Your goal: What is the number of lines in the following data that contain "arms"? Answer with the number alone.

>>>>>

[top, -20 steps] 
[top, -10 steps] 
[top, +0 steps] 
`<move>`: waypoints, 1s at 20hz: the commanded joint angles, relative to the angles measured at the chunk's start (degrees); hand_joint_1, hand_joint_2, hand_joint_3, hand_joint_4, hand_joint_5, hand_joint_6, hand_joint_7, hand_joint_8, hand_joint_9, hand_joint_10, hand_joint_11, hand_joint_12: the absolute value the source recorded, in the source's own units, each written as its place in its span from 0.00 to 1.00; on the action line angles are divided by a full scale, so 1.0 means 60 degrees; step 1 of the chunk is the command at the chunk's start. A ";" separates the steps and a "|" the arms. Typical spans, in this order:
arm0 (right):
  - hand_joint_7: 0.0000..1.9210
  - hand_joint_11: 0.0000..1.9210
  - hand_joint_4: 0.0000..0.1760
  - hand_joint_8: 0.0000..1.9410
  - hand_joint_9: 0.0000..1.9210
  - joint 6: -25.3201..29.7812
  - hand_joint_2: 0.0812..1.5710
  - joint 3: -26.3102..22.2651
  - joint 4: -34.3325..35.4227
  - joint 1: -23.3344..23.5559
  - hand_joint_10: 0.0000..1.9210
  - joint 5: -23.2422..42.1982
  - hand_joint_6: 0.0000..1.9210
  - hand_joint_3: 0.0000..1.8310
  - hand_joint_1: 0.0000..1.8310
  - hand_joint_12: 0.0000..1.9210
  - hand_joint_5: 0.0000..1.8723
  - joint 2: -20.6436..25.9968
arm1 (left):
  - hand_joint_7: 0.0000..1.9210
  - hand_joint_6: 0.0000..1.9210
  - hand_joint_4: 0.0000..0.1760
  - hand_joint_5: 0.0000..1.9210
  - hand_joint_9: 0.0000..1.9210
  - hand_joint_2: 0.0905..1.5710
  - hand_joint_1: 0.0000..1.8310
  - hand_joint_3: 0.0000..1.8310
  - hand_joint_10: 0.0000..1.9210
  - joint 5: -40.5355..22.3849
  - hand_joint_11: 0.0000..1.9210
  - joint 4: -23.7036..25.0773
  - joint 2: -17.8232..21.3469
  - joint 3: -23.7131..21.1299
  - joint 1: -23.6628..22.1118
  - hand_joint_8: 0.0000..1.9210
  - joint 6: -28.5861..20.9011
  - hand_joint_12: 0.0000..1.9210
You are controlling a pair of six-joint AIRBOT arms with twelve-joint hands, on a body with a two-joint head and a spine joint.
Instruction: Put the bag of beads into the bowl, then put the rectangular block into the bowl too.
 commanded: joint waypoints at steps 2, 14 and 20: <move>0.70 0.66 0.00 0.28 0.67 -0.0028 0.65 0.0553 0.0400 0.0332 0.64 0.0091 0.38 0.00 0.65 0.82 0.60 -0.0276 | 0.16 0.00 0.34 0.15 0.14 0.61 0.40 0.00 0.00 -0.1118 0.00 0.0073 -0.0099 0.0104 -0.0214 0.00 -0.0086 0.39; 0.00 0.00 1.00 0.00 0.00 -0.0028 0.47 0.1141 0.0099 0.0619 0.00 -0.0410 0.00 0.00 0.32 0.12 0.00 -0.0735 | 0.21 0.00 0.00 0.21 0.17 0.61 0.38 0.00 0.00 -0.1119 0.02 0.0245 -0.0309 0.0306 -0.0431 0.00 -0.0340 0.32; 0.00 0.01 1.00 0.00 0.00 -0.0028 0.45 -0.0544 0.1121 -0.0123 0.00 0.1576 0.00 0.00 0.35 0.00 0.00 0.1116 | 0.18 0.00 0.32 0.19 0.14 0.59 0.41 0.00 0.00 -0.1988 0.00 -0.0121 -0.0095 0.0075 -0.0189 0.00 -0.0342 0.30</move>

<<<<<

Task result: 2